Fourth Paragraph - All of the Company’s shares will be entitled to tag along rights in the event that the control of the Company is transferred, with all shares qualifying for the same price per share paid to the disposing shareholders, pursuant to the terms of Chapter III of these bylaws.
Article 7
Subscription and payment in full for the shares will be subject to the following criteria:
a) the issue, quantity, price, types or classes of shares to be issued by the Company shall, depending on the case, be established by either the General Meeting or the Board of Directors, always observing the Authorized Capital in the latter hypothesis;
b) the minimum amount in shares subscribed will be in accordance with the prevailing legislation;
c) the period for making full payment for the subscribed shares will be established by the Board of Directors or the General Meeting, depending on the case, for each capital increase;
d) payment for the shares in assets that are not credits in current legal tender will depend on approval by the General Meeting;
e) there will be no preemptive rights for the subscription of shares issued under the terms of the special Law on fiscal incentives (Article 172, First Paragraph of the Brazilian Corporation Law); nor will holders of shares subscribed with funds originating from fiscal incentives have preemptive rights to subscribe any new shares;
f) without affecting the terms of the Sole Paragraph below, in exercising preemptive rights to subscribe to new shares and/or other securities issued by the Company, shareholders are guaranteed a period of thirty (30) days to carry out the subscription, starting from the date of publication of the respective notice to shareholders;
g) the Company may issue subscription warrants at the decision of the General Meeting and the Board of Directors, up to the limit of the Authorized Capital.

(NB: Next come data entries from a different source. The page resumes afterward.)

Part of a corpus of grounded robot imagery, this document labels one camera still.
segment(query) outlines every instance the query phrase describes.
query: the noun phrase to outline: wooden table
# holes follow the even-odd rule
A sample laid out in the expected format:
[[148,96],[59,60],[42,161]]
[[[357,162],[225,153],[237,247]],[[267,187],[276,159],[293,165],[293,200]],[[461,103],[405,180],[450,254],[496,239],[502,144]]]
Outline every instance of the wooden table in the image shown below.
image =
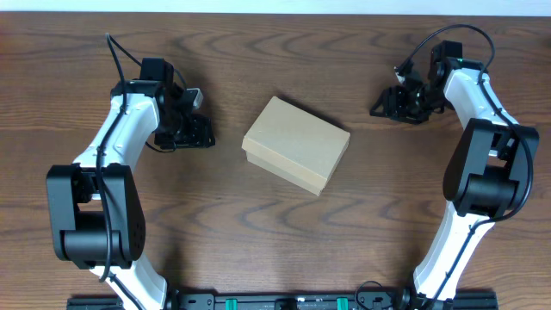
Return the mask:
[[[551,307],[551,23],[543,18],[332,15],[0,15],[0,307],[64,307],[105,284],[53,254],[45,176],[91,142],[117,83],[103,34],[137,58],[164,57],[205,95],[216,147],[142,152],[134,173],[145,252],[182,288],[229,292],[351,291],[404,283],[444,212],[443,173],[461,136],[453,111],[421,126],[368,115],[393,66],[456,22],[495,40],[492,87],[541,135],[522,213],[480,243],[461,288],[492,288],[502,309]],[[466,56],[484,39],[457,30]],[[127,78],[139,68],[122,58]],[[241,141],[272,96],[337,123],[350,146],[321,197],[247,163]],[[100,208],[92,204],[87,208]]]

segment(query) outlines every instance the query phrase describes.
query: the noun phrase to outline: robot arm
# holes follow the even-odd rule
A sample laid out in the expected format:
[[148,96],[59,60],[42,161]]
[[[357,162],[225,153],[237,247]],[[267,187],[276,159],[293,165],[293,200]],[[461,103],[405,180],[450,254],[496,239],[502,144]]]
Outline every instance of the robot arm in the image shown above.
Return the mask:
[[[426,308],[427,300],[438,300],[435,308],[450,309],[462,271],[494,225],[491,219],[517,206],[528,186],[526,152],[509,125],[516,126],[527,141],[532,158],[539,138],[534,128],[519,126],[507,114],[484,72],[483,87],[495,107],[491,105],[478,83],[484,66],[464,59],[461,43],[444,41],[433,48],[428,84],[412,67],[408,60],[396,70],[401,85],[385,90],[370,114],[420,124],[432,112],[454,109],[464,132],[444,175],[443,222],[429,253],[413,272],[409,296],[404,299],[408,301],[397,308]],[[489,157],[504,165],[488,164]]]
[[182,89],[172,81],[172,65],[144,59],[140,79],[125,81],[127,106],[121,110],[121,83],[111,91],[111,109],[97,136],[71,165],[54,165],[46,177],[54,250],[61,260],[101,276],[105,269],[106,228],[102,212],[78,206],[100,199],[96,180],[97,149],[119,113],[103,152],[102,175],[113,238],[108,284],[130,310],[163,309],[176,300],[168,284],[143,253],[145,218],[133,171],[151,133],[161,149],[210,147],[210,120],[192,114],[201,105],[199,89]]

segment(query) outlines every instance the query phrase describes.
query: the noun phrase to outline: cardboard box
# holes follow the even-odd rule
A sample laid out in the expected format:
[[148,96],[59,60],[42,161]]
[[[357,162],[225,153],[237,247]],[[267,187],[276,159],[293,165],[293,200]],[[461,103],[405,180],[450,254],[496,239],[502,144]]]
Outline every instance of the cardboard box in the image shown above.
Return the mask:
[[273,97],[243,139],[247,160],[316,195],[326,186],[350,133]]

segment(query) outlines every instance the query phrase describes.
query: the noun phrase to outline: green connector
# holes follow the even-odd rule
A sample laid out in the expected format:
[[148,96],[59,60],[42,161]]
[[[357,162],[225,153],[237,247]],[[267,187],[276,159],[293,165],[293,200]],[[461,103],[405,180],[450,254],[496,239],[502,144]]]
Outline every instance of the green connector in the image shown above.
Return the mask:
[[226,300],[226,310],[238,310],[238,300]]
[[337,310],[348,310],[348,298],[337,298]]

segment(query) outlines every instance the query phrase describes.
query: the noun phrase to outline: black cable
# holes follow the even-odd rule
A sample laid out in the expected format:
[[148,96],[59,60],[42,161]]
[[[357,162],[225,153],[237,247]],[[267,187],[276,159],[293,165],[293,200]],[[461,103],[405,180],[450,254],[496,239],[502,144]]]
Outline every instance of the black cable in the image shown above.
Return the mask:
[[440,34],[441,32],[444,32],[444,31],[450,30],[450,29],[454,29],[454,28],[469,28],[469,29],[472,29],[472,30],[478,32],[479,34],[482,34],[486,38],[486,40],[488,40],[488,42],[490,43],[491,48],[492,48],[492,56],[491,56],[490,60],[488,61],[488,63],[485,65],[485,69],[486,69],[492,63],[493,56],[495,55],[495,48],[493,47],[492,38],[490,38],[490,36],[487,33],[485,33],[483,30],[481,30],[480,28],[477,28],[473,25],[455,24],[455,25],[449,25],[447,27],[438,29],[437,31],[435,31],[434,33],[432,33],[431,35],[426,37],[421,43],[419,43],[419,45],[417,47],[415,47],[413,52],[406,58],[406,60],[404,60],[404,62],[400,66],[398,66],[396,71],[398,71],[398,72],[402,71],[402,69],[404,69],[404,67],[407,65],[407,63],[410,60],[412,60],[413,56],[415,56],[415,54],[419,51],[419,49],[421,49],[421,47],[423,47],[424,44],[426,42],[428,42],[430,39],[432,39],[436,35]]
[[150,149],[152,149],[155,152],[174,152],[176,150],[176,143],[174,143],[174,148],[170,151],[159,150],[158,148],[155,148],[154,146],[150,145],[149,142],[147,142],[147,141],[145,142],[145,146],[149,147]]
[[137,65],[141,66],[141,63],[134,56],[132,56],[131,53],[127,52],[127,50],[124,49],[117,41],[115,41],[115,39],[111,38],[111,41],[121,50],[121,52],[125,53],[125,55],[127,55],[128,58],[130,58]]
[[[358,306],[360,308],[362,308],[363,310],[373,310],[373,309],[370,309],[366,306],[364,306],[359,300],[358,300],[358,295],[360,294],[360,289],[363,288],[363,286],[365,286],[366,284],[376,284],[378,285],[380,288],[382,288],[382,285],[380,283],[378,283],[377,281],[373,281],[373,280],[367,280],[366,282],[360,284],[360,286],[358,288],[356,288],[356,292],[354,293],[354,301],[356,302],[356,304],[358,304]],[[388,297],[390,297],[390,305],[388,306],[385,306],[385,307],[382,307],[381,310],[385,310],[385,309],[389,309],[393,306],[393,303],[392,303],[392,296],[388,293],[388,292],[385,292],[387,294]]]
[[441,28],[441,29],[437,30],[436,32],[432,33],[431,35],[429,35],[426,39],[424,39],[415,48],[415,50],[413,50],[413,53],[402,63],[402,65],[400,65],[399,68],[397,68],[396,71],[398,71],[398,72],[401,71],[407,65],[407,63],[412,59],[412,57],[415,55],[415,53],[427,41],[432,39],[437,34],[440,34],[441,32],[452,29],[452,28],[469,28],[469,29],[472,29],[472,30],[478,32],[479,34],[482,34],[482,36],[484,36],[484,38],[488,41],[488,43],[490,45],[490,48],[492,49],[492,55],[490,56],[487,63],[480,69],[480,73],[479,73],[477,82],[478,82],[478,85],[480,87],[480,90],[484,94],[484,97],[486,98],[486,100],[488,101],[490,106],[492,106],[492,109],[493,109],[495,115],[497,115],[500,119],[502,119],[507,124],[507,126],[511,129],[511,131],[514,133],[514,135],[520,141],[520,144],[524,149],[524,153],[525,153],[525,156],[526,156],[526,163],[527,163],[527,166],[528,166],[528,169],[527,169],[527,183],[526,183],[526,188],[524,189],[523,198],[521,199],[521,201],[518,203],[518,205],[512,211],[510,211],[506,215],[502,215],[502,216],[499,216],[497,218],[482,220],[480,222],[477,222],[470,228],[469,233],[467,235],[467,238],[465,239],[465,242],[463,242],[463,245],[461,246],[461,249],[457,253],[457,256],[455,257],[455,260],[452,263],[451,268],[446,273],[442,284],[440,285],[437,292],[435,293],[435,296],[431,300],[429,300],[425,305],[423,305],[422,309],[430,309],[430,307],[432,307],[434,305],[434,303],[437,301],[437,299],[440,296],[440,294],[442,293],[443,289],[446,287],[446,283],[448,283],[449,278],[451,277],[451,275],[455,271],[455,268],[457,267],[457,264],[461,260],[461,257],[463,255],[463,253],[467,249],[468,243],[471,241],[471,238],[474,236],[474,233],[476,232],[476,229],[478,227],[482,226],[482,225],[489,224],[489,223],[497,223],[497,222],[500,222],[500,221],[503,221],[503,220],[508,220],[508,219],[512,218],[513,216],[515,216],[523,208],[524,204],[528,200],[529,193],[532,189],[532,182],[534,180],[534,163],[533,163],[532,156],[530,154],[530,150],[529,150],[529,147],[528,147],[528,143],[526,142],[526,139],[518,132],[518,129],[517,129],[516,125],[513,124],[512,121],[509,120],[509,118],[507,118],[505,115],[503,115],[503,113],[502,113],[503,109],[498,108],[496,106],[495,102],[490,97],[486,87],[484,86],[485,81],[482,79],[482,76],[484,75],[484,71],[492,63],[493,58],[495,57],[495,54],[496,54],[496,49],[495,49],[495,46],[493,45],[492,38],[486,32],[484,32],[483,30],[481,30],[479,28],[476,28],[475,26],[467,25],[467,24],[455,24],[455,25],[450,25],[450,26]]
[[144,308],[139,304],[136,297],[130,294],[128,289],[124,286],[124,284],[122,284],[121,280],[119,280],[116,275],[110,274],[109,280],[121,290],[121,292],[136,306],[138,310],[144,310]]
[[103,136],[102,142],[97,147],[97,156],[96,156],[96,182],[97,182],[97,190],[100,194],[100,198],[102,199],[102,208],[103,208],[103,216],[105,219],[105,230],[107,233],[107,255],[105,258],[105,268],[103,269],[103,274],[100,277],[100,282],[105,282],[105,279],[109,275],[109,270],[111,268],[111,257],[113,252],[113,236],[112,236],[112,227],[111,227],[111,216],[109,213],[109,208],[107,204],[107,197],[105,196],[105,183],[103,182],[103,174],[102,174],[102,158],[105,155],[105,145],[107,144],[109,137],[115,130],[117,124],[121,120],[122,116],[125,114],[127,110],[127,90],[125,87],[125,80],[124,80],[124,74],[122,73],[121,63],[119,62],[119,59],[117,58],[117,54],[115,53],[115,50],[113,48],[113,45],[111,44],[113,38],[109,34],[105,34],[105,38],[107,40],[107,44],[109,46],[109,50],[111,51],[111,55],[113,55],[113,60],[115,61],[117,71],[119,72],[119,77],[121,79],[121,88],[122,88],[122,106],[119,111],[119,114],[115,117],[115,120],[109,126],[107,132]]
[[[126,49],[124,49],[124,47],[122,47],[115,39],[111,38],[111,41],[113,42],[113,44],[115,44],[116,47],[118,47],[121,50],[121,52],[125,53],[125,55],[127,55],[128,58],[130,58],[136,65],[141,66],[141,63],[139,62],[139,60],[137,60],[134,56],[132,56],[132,54],[129,53]],[[176,68],[174,69],[174,72],[177,74],[178,78],[180,78],[183,88],[186,90],[188,88],[188,85],[186,84],[186,81],[183,78],[182,73],[180,73],[180,71]]]

Sole Paragraph - Except where there is an issue of common shares, or other securities convertible into common shares, the Board of Directors or the General Meeting may, depending on circumstances, exclude preemptive rights for former shareholders, or reduce the respective term in any issue of shares, debentures, subscription warrants or other securities, the placement of which is made through a stock exchange, a public subscription or in exchange for shares in a public offer to acquire control, in accordance with the terms of the law.
Article 8
Each common share carries the right to one vote on the decisions of the General Meeting.
Article 9
Preferred shares will not have voting rights, but will nevertheless enjoy the following privileges:
a) Class “A” and “B” preferred shares will have equal priority in the distribution in each financial year, of a minimum, non-cumulative dividend, of six per cent (6%) of its unit value, as defined in item “h” below, in accordance with the income available for distribution to shareholders. This dividend must be paid, except in the case of a decision by the General Meeting, or the Board of Directors, there is a distribution of interim dividends (Article 45, Paragraph 5 of these Bylaws), within sixty (60) days of the date on which it is declared, and in any case, before the end of the same financial year;
b) common shares will only be entitled to dividends after the payment of dividends on the preferred shares referred to in item “a” of this article;
c) following the implementation of the terms of item “a” of this article and a dividend being guaranteed on the common shares of six per cent (6%) of their unit value, as defined in item “h” below, the class “A” preferred shares will have equal claim with the common shares to the distribution of the remaining income;
d) the class “B” preferred shares will not participate in the distribution of the remaining income after the said shares have received the minimum dividend referred to in item “a” of this article;
e) only the common and class “A” preferred shares will be entitled to participate in the distribution, by the Company, of shares resulting from the incorporation of reserves into the capital stock;
f) the class “A” and “B” preferred shares are guaranteed priority in the reimbursement of the Capital Stock;
g) full payment for the subscription of shares by FINOR will be effected through the deposit of the corresponding amount in an escrow account with the Banco do Nordeste do Brasil S.A. in the name of the Company, with the relevant release of funds occurring immediately after the publication, in the Official Gazette of the Commercial Registry Certificate of the filing of the Minutes of the Meeting of the Board of Directors that decides on the subscription;
h) the unit value of the shares will be obtained by dividing the capital stock by the number of shares in the market.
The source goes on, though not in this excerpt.